### WHAT THIS TASK INVOLVES
The number of lines in the records that include "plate" is all you should give.

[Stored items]
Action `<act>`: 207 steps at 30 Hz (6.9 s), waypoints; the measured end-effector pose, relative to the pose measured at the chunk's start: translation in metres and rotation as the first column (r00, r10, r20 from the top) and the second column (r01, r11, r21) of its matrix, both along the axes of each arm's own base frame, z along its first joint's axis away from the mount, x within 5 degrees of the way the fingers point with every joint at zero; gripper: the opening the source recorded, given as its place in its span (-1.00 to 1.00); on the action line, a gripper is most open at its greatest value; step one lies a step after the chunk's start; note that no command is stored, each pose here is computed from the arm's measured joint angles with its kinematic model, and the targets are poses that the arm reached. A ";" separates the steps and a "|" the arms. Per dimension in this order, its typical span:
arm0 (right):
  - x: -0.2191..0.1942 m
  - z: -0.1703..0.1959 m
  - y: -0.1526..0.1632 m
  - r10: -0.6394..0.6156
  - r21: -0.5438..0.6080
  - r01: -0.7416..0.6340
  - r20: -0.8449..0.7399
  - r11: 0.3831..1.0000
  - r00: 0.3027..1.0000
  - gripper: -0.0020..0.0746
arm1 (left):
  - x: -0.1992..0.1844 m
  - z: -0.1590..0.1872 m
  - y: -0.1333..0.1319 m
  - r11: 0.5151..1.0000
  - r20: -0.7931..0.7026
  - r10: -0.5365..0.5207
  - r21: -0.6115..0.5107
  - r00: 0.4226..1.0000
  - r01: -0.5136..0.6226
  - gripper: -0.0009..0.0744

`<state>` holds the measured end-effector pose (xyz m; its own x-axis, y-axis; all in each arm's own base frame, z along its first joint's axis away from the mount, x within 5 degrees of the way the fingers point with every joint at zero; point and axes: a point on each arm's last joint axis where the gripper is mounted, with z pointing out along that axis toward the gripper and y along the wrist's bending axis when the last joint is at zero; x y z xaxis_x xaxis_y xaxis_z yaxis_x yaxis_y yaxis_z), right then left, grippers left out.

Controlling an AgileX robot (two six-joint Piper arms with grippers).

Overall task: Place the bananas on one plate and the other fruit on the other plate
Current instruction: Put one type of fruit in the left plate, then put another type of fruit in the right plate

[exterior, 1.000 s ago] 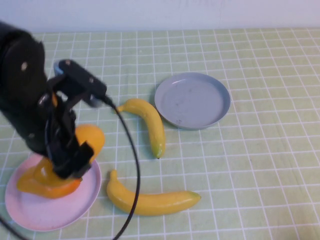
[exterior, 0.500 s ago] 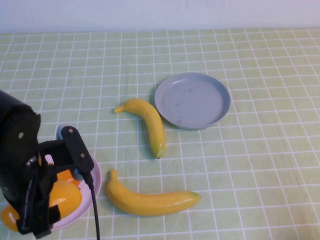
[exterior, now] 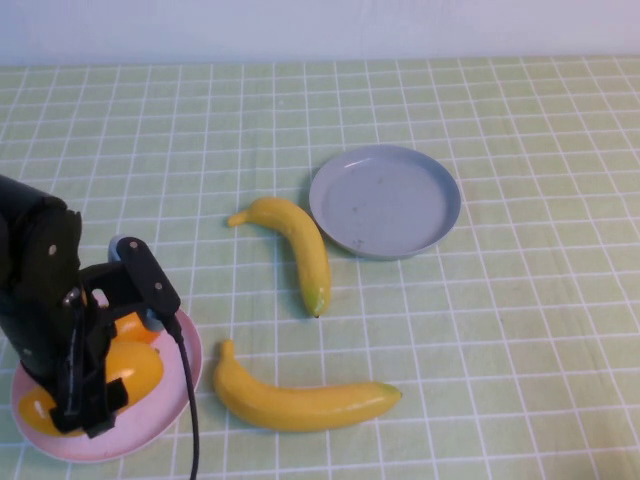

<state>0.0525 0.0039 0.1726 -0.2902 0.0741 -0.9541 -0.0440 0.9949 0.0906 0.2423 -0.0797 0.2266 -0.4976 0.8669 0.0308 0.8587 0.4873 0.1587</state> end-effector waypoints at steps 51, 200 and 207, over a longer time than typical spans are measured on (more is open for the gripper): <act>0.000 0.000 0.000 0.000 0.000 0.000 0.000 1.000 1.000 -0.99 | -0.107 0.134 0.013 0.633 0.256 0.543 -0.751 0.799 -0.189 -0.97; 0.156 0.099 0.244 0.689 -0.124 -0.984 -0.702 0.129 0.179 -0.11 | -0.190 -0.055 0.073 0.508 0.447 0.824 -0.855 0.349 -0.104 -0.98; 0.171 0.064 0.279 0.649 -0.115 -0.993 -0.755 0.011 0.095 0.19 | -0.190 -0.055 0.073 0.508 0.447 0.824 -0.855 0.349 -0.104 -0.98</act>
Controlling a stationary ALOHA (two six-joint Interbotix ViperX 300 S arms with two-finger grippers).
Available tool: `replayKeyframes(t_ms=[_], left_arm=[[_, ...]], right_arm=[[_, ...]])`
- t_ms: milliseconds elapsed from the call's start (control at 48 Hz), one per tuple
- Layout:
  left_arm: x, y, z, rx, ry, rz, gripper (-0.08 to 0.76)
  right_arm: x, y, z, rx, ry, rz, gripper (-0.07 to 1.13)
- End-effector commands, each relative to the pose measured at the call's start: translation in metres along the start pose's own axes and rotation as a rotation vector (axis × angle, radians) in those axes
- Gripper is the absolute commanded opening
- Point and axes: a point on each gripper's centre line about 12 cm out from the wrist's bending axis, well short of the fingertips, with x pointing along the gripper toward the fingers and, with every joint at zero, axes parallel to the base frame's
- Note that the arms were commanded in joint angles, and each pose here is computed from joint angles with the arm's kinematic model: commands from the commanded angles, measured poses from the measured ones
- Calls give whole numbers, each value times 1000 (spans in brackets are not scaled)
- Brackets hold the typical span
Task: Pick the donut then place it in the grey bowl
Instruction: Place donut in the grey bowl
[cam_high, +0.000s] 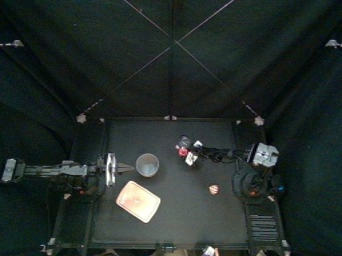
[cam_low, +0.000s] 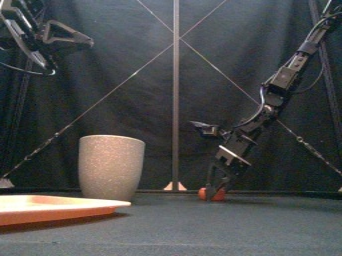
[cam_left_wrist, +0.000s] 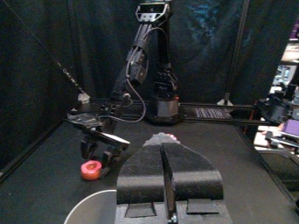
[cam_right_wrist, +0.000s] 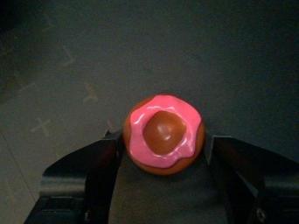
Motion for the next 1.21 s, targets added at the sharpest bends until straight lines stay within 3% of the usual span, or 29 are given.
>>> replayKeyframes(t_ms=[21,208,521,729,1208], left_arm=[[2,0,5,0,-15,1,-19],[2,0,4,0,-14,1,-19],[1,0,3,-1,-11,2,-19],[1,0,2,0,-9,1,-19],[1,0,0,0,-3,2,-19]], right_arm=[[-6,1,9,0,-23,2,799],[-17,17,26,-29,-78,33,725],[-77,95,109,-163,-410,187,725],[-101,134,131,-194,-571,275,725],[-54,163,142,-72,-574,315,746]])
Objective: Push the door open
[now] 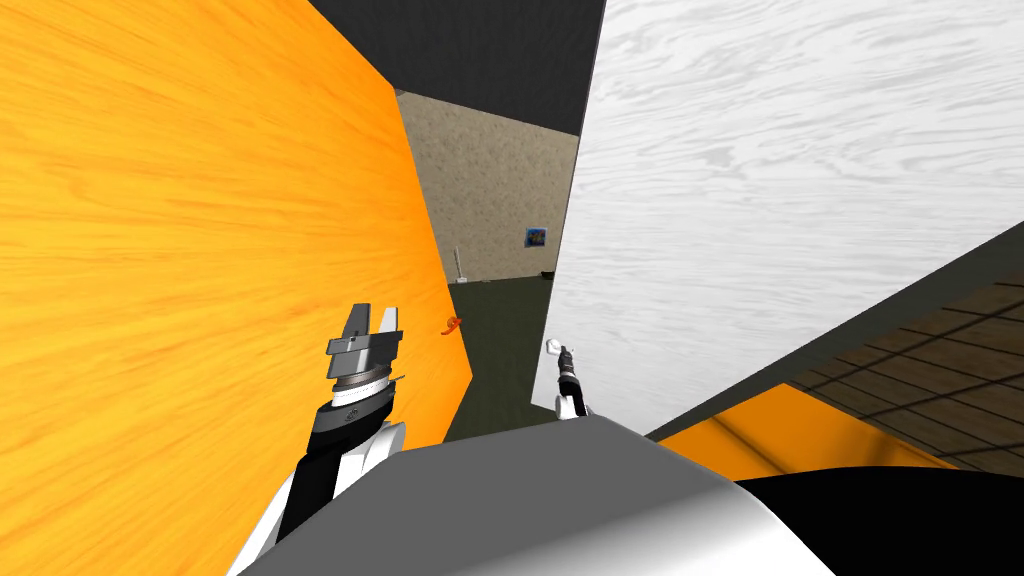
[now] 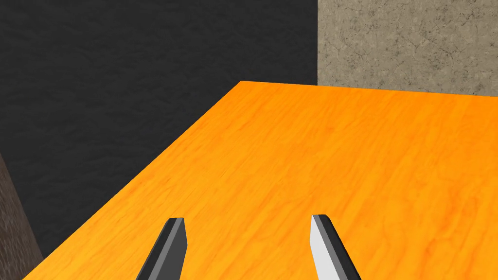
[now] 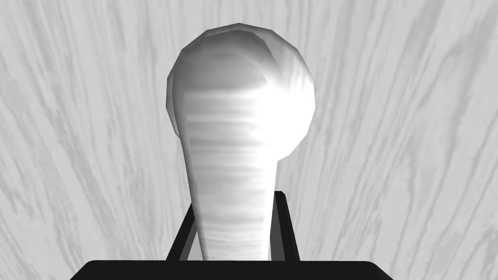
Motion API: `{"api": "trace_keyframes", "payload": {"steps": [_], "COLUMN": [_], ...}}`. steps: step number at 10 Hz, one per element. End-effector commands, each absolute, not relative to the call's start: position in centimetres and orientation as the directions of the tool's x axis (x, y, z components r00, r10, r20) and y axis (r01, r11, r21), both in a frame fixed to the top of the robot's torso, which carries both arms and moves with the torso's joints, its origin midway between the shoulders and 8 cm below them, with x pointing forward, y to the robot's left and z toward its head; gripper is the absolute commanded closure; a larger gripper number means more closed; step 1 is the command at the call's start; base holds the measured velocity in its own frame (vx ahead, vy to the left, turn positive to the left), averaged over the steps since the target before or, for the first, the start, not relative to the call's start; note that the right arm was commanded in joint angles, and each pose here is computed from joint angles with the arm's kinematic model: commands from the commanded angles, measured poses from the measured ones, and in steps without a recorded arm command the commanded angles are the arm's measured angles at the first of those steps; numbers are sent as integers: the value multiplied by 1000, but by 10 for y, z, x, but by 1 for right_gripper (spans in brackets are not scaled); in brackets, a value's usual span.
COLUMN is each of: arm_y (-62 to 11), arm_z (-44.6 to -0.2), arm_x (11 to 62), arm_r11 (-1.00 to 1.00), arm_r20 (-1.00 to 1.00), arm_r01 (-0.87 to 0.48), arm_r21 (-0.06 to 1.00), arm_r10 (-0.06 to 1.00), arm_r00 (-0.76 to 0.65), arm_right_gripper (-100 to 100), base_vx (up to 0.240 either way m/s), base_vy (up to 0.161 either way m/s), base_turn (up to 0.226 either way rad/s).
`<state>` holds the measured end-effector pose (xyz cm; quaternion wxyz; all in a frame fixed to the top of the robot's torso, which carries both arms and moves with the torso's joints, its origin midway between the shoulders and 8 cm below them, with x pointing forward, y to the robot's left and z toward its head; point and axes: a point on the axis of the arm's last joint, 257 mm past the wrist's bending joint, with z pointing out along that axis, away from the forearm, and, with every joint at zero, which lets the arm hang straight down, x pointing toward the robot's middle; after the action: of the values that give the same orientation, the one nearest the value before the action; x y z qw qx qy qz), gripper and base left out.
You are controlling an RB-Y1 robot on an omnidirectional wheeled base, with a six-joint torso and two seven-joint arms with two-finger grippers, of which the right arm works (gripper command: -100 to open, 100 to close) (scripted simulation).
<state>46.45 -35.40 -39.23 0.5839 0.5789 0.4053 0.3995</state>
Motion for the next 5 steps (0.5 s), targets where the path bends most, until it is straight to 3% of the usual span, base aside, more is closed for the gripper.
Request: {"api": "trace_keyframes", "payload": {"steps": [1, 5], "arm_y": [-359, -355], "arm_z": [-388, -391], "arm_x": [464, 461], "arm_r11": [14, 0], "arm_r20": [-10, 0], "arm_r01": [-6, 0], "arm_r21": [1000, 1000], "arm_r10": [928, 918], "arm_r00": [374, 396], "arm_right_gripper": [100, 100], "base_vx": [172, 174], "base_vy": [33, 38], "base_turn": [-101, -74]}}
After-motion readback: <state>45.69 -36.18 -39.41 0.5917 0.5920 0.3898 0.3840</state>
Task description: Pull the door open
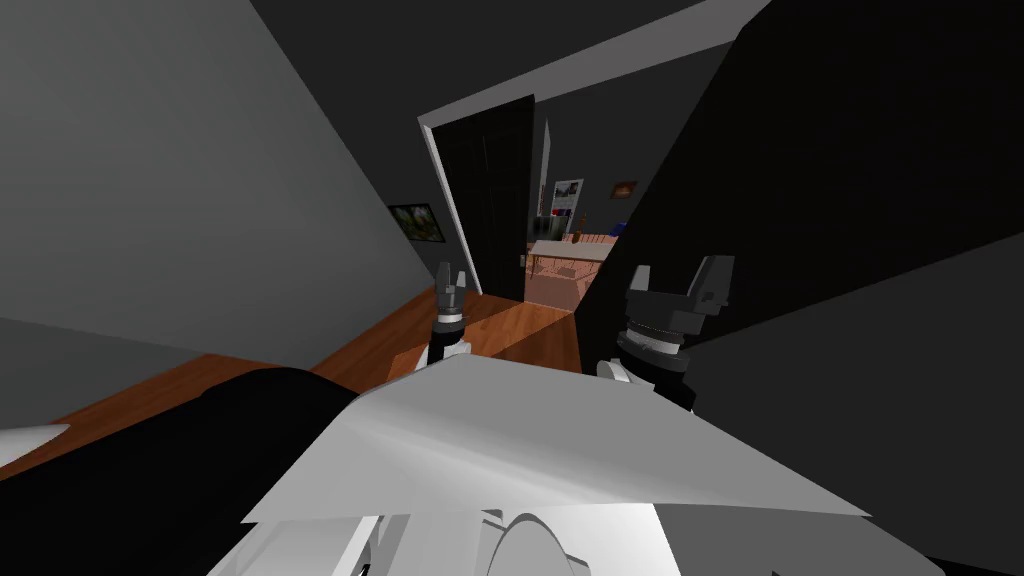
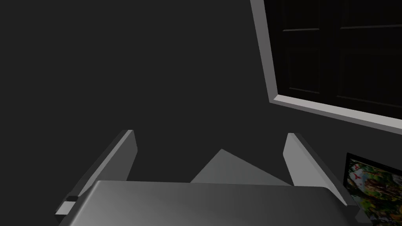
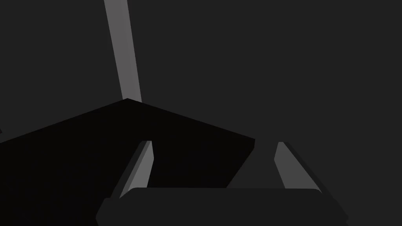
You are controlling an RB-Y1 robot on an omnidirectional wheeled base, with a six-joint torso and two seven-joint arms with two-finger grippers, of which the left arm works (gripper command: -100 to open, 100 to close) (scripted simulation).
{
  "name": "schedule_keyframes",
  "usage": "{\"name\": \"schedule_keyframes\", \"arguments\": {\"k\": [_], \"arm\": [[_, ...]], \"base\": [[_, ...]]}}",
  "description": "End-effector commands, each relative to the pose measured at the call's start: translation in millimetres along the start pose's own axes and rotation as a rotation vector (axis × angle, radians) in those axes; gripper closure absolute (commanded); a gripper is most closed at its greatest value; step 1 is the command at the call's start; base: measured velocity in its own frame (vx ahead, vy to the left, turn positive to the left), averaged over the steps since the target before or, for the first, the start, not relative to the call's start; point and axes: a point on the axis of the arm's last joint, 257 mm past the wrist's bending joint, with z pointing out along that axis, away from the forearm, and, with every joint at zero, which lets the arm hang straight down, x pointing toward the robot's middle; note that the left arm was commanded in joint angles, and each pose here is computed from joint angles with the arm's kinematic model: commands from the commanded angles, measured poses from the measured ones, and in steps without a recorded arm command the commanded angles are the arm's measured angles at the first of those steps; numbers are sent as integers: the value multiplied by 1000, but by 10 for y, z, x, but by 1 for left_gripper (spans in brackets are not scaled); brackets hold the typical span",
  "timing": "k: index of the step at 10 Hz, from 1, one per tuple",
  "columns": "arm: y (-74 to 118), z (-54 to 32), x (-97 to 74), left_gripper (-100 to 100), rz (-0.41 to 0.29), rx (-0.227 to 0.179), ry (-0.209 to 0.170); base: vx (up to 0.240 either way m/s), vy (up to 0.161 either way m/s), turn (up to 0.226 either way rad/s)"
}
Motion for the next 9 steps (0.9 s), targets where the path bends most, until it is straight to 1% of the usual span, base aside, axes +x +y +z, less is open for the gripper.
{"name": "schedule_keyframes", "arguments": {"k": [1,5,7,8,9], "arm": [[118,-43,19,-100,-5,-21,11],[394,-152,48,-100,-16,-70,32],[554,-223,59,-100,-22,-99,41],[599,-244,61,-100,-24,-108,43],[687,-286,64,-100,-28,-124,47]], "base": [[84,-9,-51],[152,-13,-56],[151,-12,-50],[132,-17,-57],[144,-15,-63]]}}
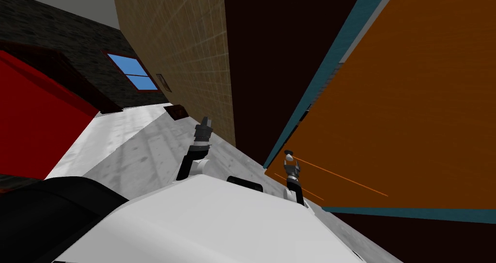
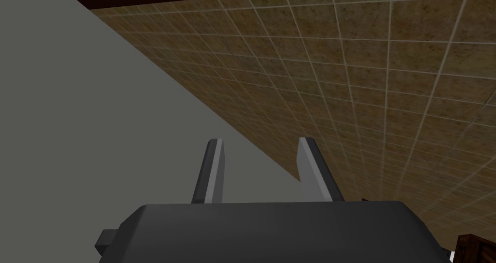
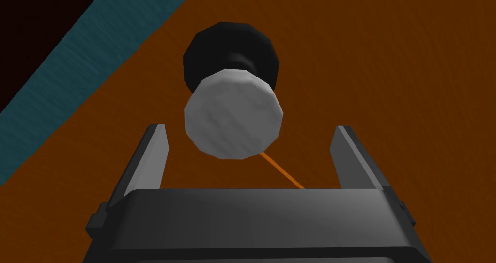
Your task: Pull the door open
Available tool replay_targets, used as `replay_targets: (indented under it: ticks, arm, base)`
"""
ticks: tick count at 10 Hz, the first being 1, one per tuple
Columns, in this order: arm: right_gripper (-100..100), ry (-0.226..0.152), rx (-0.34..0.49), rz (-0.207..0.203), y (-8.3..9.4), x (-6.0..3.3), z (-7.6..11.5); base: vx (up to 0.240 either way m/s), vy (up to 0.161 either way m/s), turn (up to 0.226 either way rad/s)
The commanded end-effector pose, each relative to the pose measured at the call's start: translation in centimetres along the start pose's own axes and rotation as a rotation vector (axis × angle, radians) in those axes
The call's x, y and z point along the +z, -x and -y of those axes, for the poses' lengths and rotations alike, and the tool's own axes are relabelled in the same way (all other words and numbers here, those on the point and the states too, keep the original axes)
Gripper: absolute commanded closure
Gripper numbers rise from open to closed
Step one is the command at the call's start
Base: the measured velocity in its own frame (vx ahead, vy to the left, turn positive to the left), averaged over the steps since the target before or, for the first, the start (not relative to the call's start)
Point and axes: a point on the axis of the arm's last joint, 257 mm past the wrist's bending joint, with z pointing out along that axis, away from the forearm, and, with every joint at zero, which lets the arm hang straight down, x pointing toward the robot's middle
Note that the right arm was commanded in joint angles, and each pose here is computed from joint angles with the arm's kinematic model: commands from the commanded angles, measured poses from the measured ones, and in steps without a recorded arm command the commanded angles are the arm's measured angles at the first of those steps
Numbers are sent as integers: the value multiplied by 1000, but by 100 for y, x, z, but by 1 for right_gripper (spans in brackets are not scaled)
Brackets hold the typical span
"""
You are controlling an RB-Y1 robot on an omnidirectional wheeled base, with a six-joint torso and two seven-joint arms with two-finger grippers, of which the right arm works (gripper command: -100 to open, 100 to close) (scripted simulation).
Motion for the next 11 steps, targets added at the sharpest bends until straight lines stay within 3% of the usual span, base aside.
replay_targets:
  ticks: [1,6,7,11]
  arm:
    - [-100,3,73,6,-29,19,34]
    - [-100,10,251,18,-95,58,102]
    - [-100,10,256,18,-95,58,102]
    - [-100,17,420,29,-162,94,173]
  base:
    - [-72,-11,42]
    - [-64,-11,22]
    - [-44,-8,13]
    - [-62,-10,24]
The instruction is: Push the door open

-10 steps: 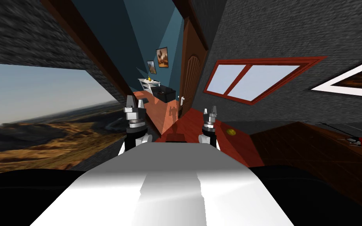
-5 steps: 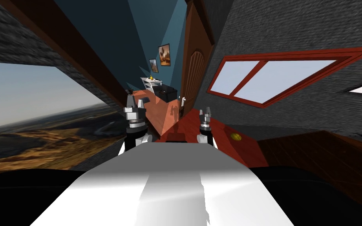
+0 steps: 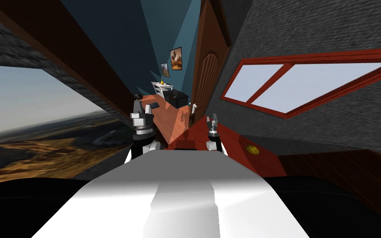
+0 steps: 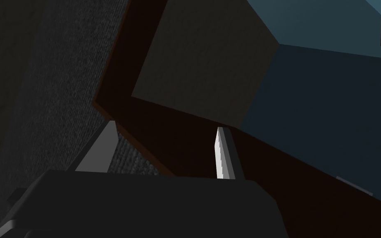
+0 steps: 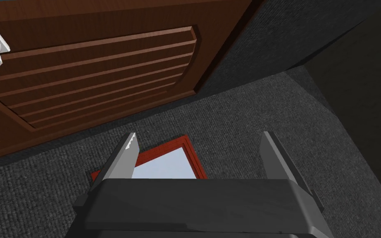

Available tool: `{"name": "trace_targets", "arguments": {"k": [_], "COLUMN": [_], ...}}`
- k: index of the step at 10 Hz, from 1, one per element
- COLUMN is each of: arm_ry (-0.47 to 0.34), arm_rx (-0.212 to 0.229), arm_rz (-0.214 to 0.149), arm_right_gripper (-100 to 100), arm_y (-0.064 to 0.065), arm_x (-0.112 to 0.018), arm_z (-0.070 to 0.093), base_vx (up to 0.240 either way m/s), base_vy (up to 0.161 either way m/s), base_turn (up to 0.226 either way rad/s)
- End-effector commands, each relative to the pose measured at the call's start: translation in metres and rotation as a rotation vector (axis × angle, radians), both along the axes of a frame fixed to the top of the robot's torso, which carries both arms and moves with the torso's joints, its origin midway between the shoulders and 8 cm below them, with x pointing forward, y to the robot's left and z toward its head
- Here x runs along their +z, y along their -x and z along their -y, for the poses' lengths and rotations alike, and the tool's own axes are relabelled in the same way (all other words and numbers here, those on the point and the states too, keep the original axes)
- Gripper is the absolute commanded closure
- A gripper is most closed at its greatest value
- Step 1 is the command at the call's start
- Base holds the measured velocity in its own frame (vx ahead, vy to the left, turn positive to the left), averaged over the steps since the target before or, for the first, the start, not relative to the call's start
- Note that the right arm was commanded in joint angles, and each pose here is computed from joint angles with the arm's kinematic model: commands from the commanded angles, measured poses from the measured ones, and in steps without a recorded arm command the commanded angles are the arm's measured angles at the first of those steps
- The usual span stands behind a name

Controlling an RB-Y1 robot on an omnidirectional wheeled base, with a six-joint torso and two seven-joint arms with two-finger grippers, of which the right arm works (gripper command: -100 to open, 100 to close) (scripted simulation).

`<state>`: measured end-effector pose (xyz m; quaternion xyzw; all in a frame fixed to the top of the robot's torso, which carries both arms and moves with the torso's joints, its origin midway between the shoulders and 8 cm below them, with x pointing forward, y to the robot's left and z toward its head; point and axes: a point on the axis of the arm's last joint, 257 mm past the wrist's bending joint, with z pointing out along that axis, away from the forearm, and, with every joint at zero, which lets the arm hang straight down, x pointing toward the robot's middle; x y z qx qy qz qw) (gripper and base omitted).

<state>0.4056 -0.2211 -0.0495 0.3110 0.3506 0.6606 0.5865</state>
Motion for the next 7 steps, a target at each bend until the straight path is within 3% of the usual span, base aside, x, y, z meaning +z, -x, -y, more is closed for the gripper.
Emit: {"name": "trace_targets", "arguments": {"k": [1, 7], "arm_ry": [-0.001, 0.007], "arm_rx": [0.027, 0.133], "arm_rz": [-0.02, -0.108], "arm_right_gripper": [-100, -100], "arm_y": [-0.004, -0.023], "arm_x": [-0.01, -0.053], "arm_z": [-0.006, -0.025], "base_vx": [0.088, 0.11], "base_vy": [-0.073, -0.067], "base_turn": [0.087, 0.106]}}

### EXERCISE RESULT
2